Issuing its findings today, the Central Bank said the review was “disappointing” and it was considering further enforcement action against some of the companies in the wake of the report. The bank had a number of actions open to it, including “directions, cautions and reprimands up to and including monetary penalties”.
However, it would take into account the behaviour of the firm subject to sanctions, including the level of co-operation with regulators, and if steps had been taken to ensure the breach would not be repeated.
The survey, which examined more than 600 complaints across 12 companies, found none were fully compliant with the requirements of the Consumer Protection Code, with some showing a particularly low level of compliance.
According to the report, companies breached the code on a number of points including failing to provide consumers with details of an individual point of contact, forcing complainants to detail their issues to different people.
The report identified instances in all firms where they failed to acknowledge complaints in writing within five business days of it being received, and some companies did not acknowledge the complaints at all. Six failed to inform consumers they had the right to refer the matter to the Financial Services Ombudsman, or did not pass on contact details for the ombudsman.
“It is essential that consumers feel they can make a complaint and that it will not be a difficult or prolonged process,” said director of consumer protection Bernard Sheridan.

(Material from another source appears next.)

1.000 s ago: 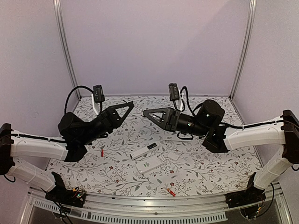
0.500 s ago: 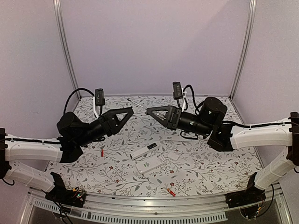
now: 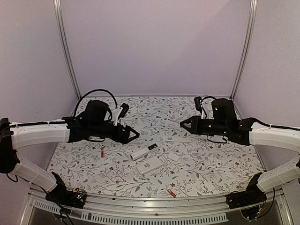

“The Consumer Protection Code requires that a firm’s complaints resolution process is fair and effective and the findings of this inspection are of particular concern considering the prescriptive nature of the rules contained within the code.”
The financial regulator last year placed Quinn Insurance, one of the country’s largest insurance firms, into administration after its owners “significantly breached” the solvency ratios it is obliged to maintain. The Government last week said a joint venture between Anglo Irish Bank and Liberty Mutual, a leading insurer in the United States, was the preferred bidder for the Quinn group.